AccessMyLibrary provides FREE access to over 30 million articles from top publications available through your library.
Create a link to this page
Copy and paste this link tag into your Web page or blog:
Royal gardeners
Alan Titchmarsh is the author of Royal Gardeners: The History of Britain's Royal Gardens, more than thirty books about gardening, four novels, and an autobiography. He writes for various British periodicals and appears on BBC Radio and Television, dispensing advice on gardening. He is also a business, endorsing mugs, watering systems, and related things certified effective by Alan Titchmarsh. This is not a shy Yorkshireman.
[ILLUSTRATION OMITTED]
There are no footnotes in Royal Gardeners, which is stuffed with fascinating nickel knowledge that may indeed not be footnotable. Oddly, the author's tale comes full circle from the medieval monastery gardens growing food crops on the estates the Romans had established a millennium earlier, to Prince Charles's Duchy Originals, which sells the organically grown produce from his estate Highgrove in Gloucestershire. Queen Elizabeth also has the Windsor Farm Shop near her castle, a sort of supermarket for the bounty of her estates--milk, cream, yogurt, and ice cream from the royal dairy established by George III, apples and apple juice from the Sandringham Estate, Balmoral Scotch whiskey, and pheasants, often shot by the royals. In a characteristically breezy summary, Titchmarsh writes: "Royal gardeners have come a long way in a thousand years. No longer do they think deadheading means executing an opponent in order to pinch his garden."

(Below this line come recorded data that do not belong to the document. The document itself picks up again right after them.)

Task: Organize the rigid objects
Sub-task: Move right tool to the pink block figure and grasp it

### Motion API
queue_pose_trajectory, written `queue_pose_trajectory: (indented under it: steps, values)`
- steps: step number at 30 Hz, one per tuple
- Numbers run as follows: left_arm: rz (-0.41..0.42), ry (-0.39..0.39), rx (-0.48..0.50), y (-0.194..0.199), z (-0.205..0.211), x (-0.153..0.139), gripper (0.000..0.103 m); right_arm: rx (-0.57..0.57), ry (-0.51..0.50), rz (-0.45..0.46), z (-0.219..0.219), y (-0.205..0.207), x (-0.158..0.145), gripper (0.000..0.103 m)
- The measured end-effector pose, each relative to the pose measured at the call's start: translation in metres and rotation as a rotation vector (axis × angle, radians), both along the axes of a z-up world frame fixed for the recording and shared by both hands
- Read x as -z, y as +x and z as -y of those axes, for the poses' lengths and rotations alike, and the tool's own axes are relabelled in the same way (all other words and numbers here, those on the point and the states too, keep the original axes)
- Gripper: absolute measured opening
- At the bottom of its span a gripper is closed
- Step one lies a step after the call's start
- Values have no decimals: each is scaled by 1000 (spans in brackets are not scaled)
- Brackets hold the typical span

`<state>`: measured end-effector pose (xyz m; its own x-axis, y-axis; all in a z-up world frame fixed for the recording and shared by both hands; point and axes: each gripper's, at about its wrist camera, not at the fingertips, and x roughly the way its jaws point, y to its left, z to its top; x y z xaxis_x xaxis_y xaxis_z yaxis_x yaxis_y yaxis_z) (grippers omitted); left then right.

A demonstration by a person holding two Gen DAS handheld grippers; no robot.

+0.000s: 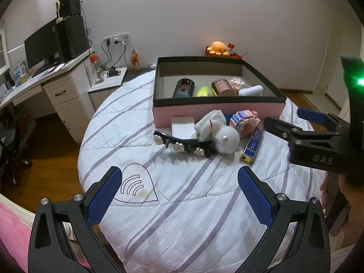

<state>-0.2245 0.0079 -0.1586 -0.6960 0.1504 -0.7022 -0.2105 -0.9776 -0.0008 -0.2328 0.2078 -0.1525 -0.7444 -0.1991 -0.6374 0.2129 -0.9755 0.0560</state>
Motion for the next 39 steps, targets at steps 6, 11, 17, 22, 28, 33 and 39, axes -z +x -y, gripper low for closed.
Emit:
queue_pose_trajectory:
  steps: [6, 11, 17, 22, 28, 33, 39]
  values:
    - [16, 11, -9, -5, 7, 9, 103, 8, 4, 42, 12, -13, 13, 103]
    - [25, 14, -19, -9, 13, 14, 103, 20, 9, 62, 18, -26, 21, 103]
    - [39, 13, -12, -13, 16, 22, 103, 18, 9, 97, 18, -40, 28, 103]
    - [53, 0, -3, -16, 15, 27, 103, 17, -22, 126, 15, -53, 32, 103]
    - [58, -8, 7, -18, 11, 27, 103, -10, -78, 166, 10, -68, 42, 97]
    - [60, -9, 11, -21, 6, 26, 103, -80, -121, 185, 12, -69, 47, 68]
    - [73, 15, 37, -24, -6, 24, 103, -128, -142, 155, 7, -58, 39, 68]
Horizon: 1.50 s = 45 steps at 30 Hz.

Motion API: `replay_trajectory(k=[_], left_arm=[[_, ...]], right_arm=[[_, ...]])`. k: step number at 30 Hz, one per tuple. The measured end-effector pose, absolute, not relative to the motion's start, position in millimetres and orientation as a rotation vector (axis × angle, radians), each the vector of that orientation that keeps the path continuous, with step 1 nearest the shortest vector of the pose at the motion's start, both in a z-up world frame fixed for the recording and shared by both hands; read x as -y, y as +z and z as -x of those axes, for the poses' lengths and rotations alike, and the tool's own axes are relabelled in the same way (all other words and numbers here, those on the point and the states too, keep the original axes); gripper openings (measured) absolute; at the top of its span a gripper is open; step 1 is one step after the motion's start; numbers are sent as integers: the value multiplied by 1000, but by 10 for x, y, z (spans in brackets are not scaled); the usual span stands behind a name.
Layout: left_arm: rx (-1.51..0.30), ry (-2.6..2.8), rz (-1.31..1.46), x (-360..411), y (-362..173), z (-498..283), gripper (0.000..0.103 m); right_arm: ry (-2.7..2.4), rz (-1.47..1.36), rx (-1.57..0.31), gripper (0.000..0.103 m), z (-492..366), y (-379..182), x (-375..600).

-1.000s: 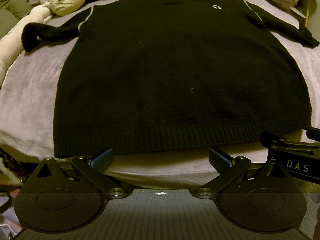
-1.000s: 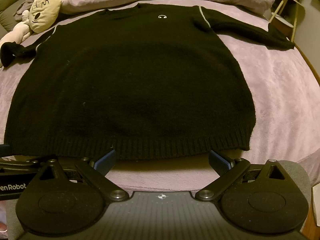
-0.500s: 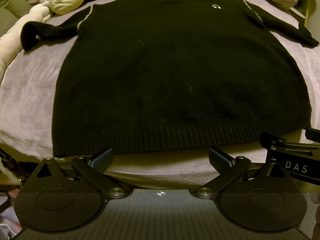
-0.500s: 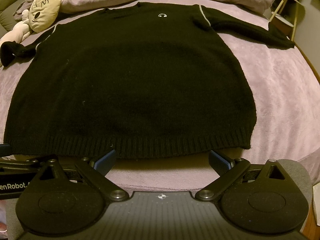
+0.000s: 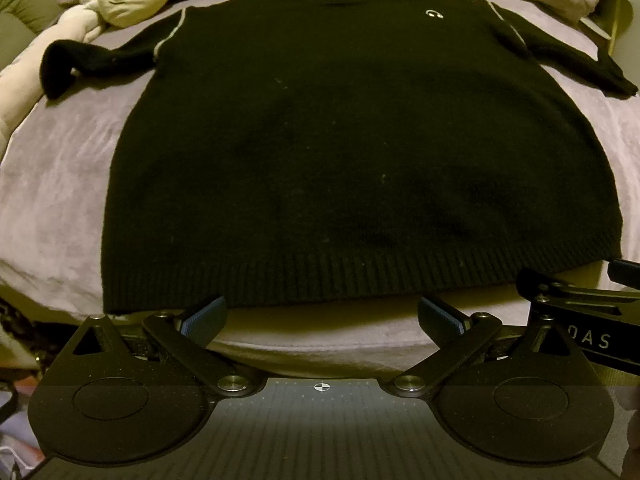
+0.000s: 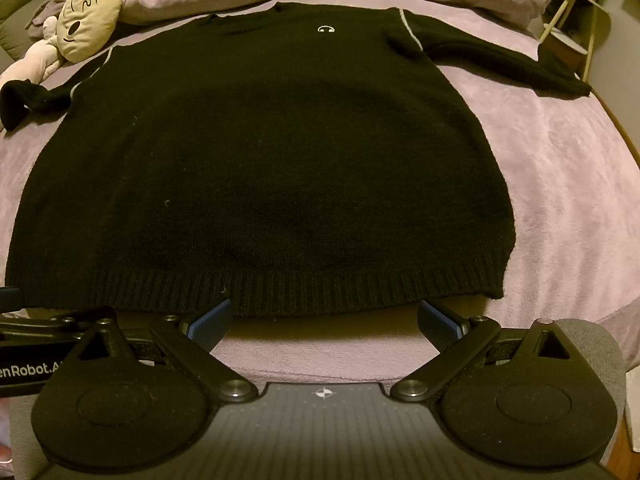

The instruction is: Fold small clothes

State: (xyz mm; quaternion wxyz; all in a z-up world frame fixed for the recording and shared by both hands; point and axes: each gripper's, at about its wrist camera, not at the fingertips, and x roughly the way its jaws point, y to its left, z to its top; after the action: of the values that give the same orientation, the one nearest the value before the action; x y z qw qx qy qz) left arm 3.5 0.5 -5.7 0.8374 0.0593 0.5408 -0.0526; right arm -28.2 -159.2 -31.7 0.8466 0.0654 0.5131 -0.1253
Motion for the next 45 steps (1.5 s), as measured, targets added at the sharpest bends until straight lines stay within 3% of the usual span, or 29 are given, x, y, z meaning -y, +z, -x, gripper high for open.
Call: replay_trajectory(k=[45], left_arm=[[-1167, -102, -101, 124, -227, -312, 103]], right_arm=[[-272, -136, -1095, 99, 36, -486, 1738]])
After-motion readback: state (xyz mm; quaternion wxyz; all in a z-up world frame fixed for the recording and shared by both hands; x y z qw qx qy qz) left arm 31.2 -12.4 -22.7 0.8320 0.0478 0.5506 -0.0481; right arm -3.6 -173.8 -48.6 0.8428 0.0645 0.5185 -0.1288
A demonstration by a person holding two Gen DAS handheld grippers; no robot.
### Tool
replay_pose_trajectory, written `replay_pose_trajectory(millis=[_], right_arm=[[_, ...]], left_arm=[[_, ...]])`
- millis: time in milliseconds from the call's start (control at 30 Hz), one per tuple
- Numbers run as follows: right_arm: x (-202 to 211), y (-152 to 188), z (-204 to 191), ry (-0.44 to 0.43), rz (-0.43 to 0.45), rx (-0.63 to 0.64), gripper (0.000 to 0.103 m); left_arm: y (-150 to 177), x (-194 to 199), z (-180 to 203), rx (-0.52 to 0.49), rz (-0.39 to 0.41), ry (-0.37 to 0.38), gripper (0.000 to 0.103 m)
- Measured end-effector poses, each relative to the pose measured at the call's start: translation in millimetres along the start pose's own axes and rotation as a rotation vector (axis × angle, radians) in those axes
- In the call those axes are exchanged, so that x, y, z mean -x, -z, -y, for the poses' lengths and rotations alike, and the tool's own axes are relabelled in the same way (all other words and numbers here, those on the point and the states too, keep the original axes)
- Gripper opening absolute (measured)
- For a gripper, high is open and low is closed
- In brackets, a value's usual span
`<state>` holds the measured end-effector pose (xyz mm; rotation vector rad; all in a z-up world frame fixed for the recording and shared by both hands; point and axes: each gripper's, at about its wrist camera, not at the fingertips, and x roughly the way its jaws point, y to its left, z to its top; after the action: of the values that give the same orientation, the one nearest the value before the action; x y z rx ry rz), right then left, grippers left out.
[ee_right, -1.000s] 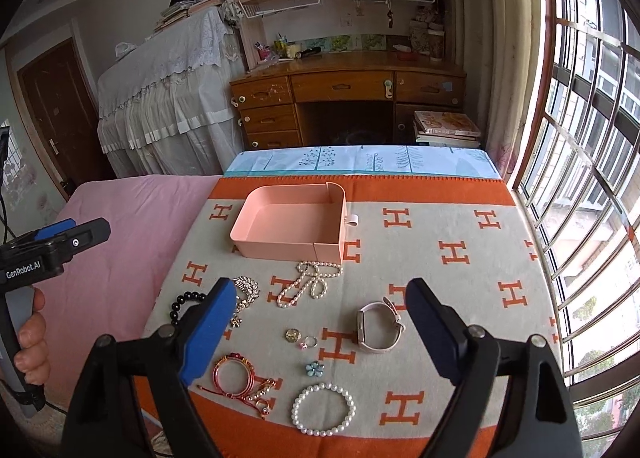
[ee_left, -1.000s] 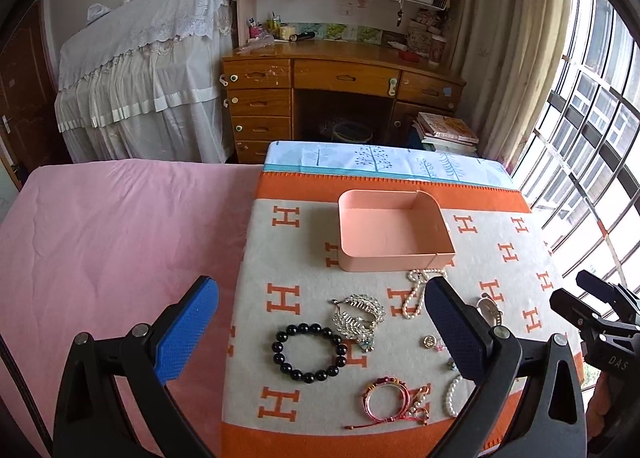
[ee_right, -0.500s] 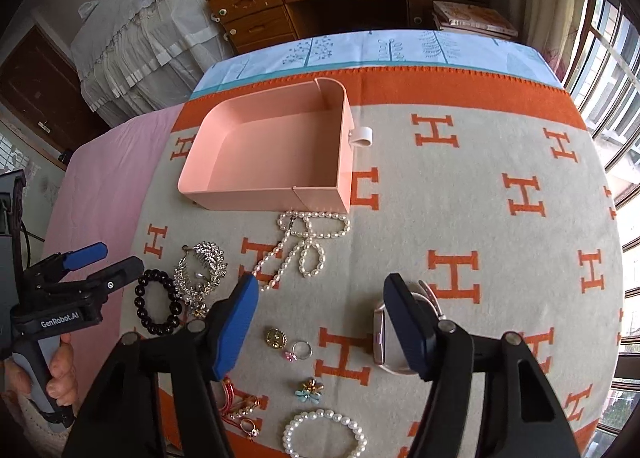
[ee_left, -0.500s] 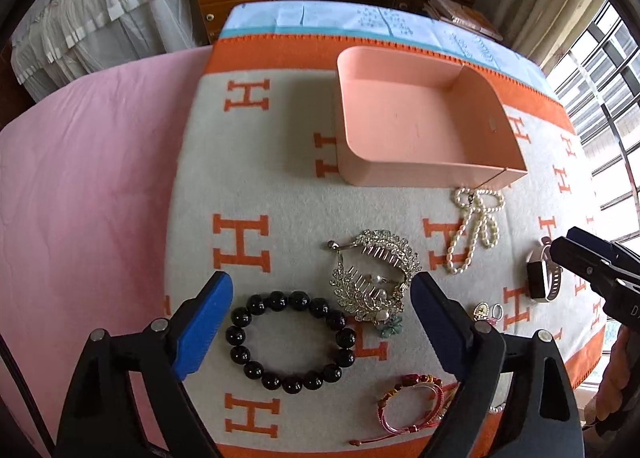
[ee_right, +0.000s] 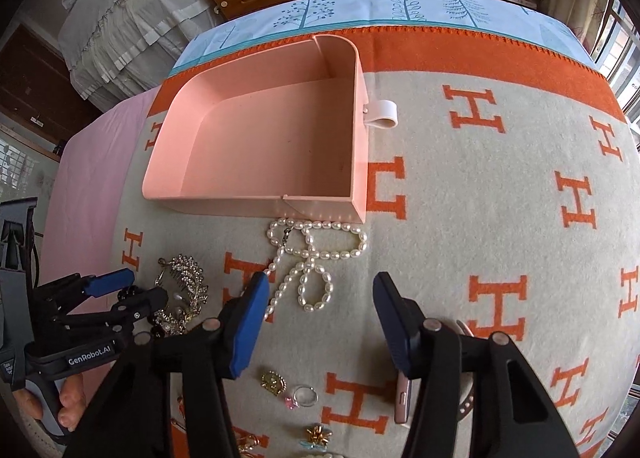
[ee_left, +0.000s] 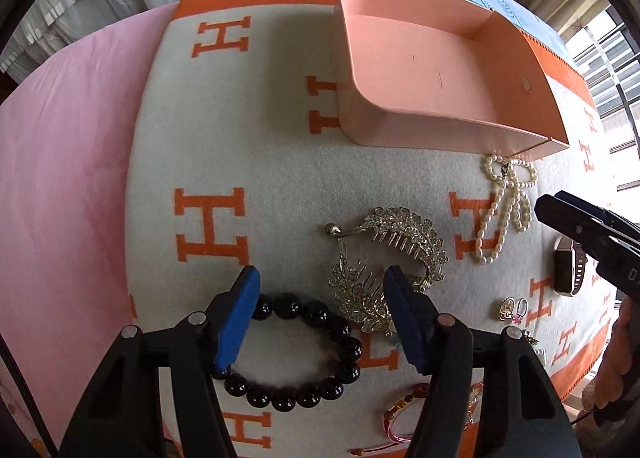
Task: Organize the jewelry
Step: 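Grasp the silver leaf hair comb with the left tool while the right tool grasps the pearl bow necklace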
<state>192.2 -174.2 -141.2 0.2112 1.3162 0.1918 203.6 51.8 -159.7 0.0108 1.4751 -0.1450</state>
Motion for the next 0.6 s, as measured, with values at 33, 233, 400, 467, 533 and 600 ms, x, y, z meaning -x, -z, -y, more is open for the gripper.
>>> replay_pose_trajectory(millis=[33,233,400,467,533,600], right_arm=[[-3.6,-0.8,0.0,0.003,-0.011,-0.001,0.049],[-18.9,-1.8,-5.0,0.02,-0.045,-0.003,0.036],[-22.9,-4.8,-18.8,0.085,-0.021,0.047,0.036],[-25.3,-3.9,-28.3,0.141,-0.003,0.092,0.027],[-26.7,-1.9,-32.6,0.163,0.008,0.121,0.016],[-25.8,-0.5,-32.5,0.182,0.025,0.132,0.015]], left_arm=[[0.4,-0.3,0.2,0.005,-0.007,0.003,0.062],[1.7,-4.5,-6.3,0.043,-0.051,0.016,0.062],[1.1,-8.3,-9.1,0.069,-0.069,0.021,0.065],[1.1,-12.1,-16.9,0.088,-0.092,0.033,0.069],[3.8,-13.4,-20.6,0.1,-0.105,0.044,0.071],[7.7,-10.1,-19.7,0.108,-0.108,0.052,0.071]])
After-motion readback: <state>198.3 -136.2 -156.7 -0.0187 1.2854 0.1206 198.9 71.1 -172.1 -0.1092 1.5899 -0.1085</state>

Herbs had many uses in the Middle Ages: "for scenting linen, to deter fleas, for strewing on the floor to kill smells and soak up spills ... for first aid, dyeing wool and flavouring ale or wine.... Many of their common names today still reflect their original uses--think of bedstraw, eyebright, self-heal, woundwort and fleabane." Some of these herbs were believed to have been marked by God so that man would know their purpose. Selfheal, for example, bears a sickle-shaped mark to show it would cure cuts. The skullcap is so shaped to infer that it would be useful to treat insomnia and other cranial problems. The spotty leaves of Pulmonaria officinalis, or lungwort, indicated it could cure tuberculosis and other afflictions of the lungs.
Although he looked like an unrepentant carnivore, Henry VIII was a great fan of fruit, which he always ate cooked lest he should come down with dysentery. He ordered up a hundred-acre fruit garden and had strawberries grown for his table at Hampton Court Palace in Surrey. He initiated the practice of eating vegetables during the meat course, and he had a particular weakness for cucumbers, a Roman vegetable that had died out because of its susceptibility to frost. Henry grew his cucumbers in greenhouses that were heated by fermenting manure and probably glazed with mica instead of glass, which could not be produced in large pieces.
Tudor times also produced intricate and closely clipped gardens of scented evergreen herbs like rosemary laid out to resemble elaborate knots. These were not only a pleasure to look down upon from a bedroom window but sent up clouds of agreeable smells to mitigate the fetid interiors. The ...
Source: HighBeam Research, Books about antiques.(Book Review)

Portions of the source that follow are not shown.